REQUIRED WORK>
Copy out each line of the material that includes the word "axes".

THE DATA>
○ ○ ○
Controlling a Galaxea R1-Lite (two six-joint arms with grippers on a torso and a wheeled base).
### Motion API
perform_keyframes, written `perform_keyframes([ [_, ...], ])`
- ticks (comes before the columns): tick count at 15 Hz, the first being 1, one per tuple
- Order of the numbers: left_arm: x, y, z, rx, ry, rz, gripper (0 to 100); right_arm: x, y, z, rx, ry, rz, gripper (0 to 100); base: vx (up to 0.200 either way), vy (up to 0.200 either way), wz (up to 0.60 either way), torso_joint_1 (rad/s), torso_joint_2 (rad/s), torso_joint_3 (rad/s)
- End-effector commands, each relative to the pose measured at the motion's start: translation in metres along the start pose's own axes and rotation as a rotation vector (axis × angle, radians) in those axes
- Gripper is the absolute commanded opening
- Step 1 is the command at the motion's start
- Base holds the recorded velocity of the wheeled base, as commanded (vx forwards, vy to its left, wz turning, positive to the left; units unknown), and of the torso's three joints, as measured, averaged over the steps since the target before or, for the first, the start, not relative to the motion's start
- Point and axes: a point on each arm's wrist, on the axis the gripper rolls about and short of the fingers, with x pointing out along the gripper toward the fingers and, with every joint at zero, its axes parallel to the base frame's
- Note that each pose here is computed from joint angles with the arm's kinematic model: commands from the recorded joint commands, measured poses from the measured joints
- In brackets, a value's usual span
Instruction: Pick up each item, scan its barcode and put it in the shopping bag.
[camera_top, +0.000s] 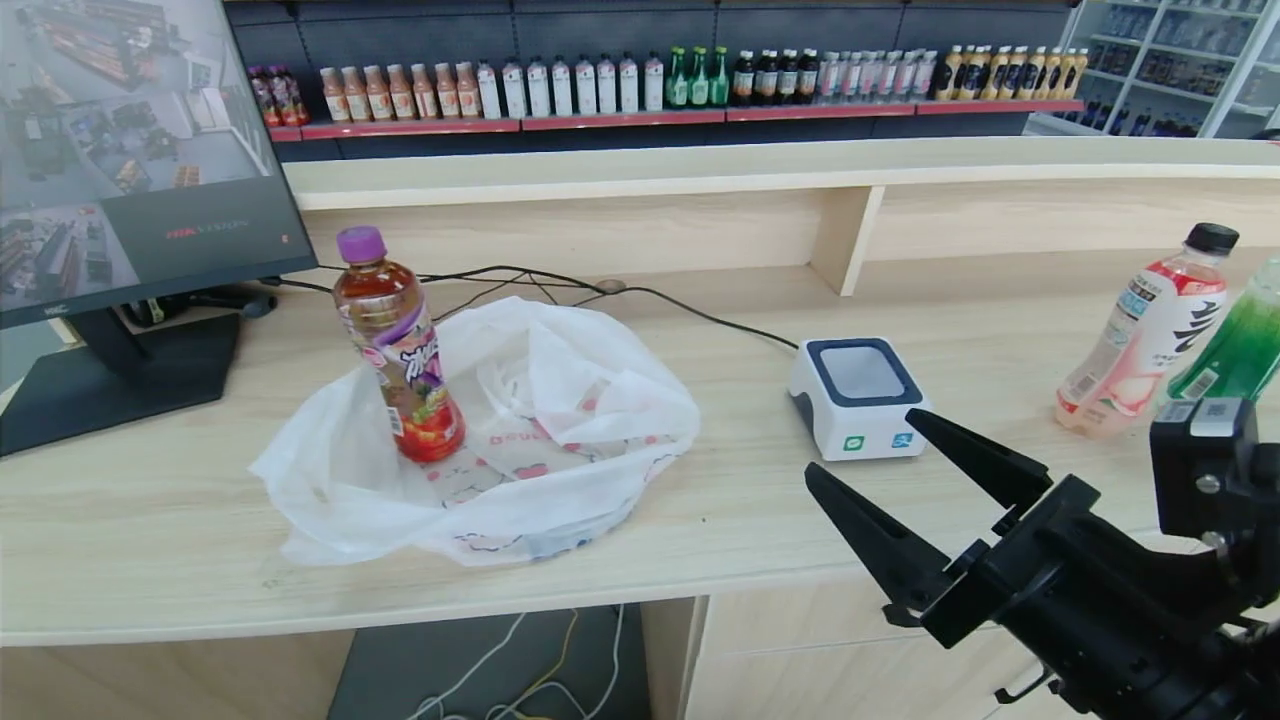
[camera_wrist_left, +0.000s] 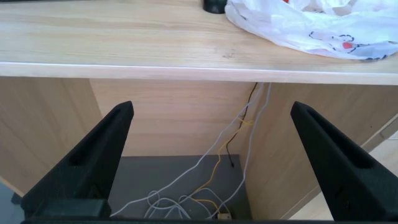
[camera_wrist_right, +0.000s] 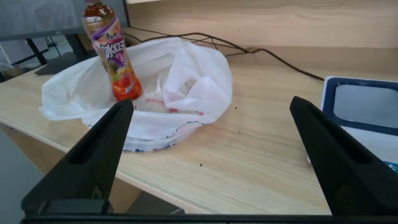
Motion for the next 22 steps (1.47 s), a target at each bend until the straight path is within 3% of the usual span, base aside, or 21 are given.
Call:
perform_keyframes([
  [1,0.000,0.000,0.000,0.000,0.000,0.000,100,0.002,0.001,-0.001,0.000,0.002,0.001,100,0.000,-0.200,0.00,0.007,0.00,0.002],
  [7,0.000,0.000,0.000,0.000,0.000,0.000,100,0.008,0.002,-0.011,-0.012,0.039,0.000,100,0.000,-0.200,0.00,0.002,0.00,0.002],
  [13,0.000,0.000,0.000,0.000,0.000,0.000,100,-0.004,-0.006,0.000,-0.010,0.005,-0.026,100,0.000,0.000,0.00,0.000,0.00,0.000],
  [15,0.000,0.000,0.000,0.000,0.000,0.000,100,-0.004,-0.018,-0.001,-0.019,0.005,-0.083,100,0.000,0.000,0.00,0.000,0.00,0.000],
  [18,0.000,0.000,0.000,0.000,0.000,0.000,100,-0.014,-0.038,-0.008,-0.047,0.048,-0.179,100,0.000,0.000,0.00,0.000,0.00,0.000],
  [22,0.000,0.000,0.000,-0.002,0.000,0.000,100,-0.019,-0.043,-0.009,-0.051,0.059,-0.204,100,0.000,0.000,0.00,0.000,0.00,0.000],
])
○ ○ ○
FINISHED TASK>
- End-effector commands, each relative to the pose measured at the motion's start: translation in metres along the start pose's own axes and rotation as a rotation vector (axis × angle, radians) in those axes
- Point and axes: a point on each arm's wrist, on the axis the gripper rolls about and short of the fingers, with x pointing out along the gripper toward the fingers and, with every joint at zero, its axes parallel to the base frame's

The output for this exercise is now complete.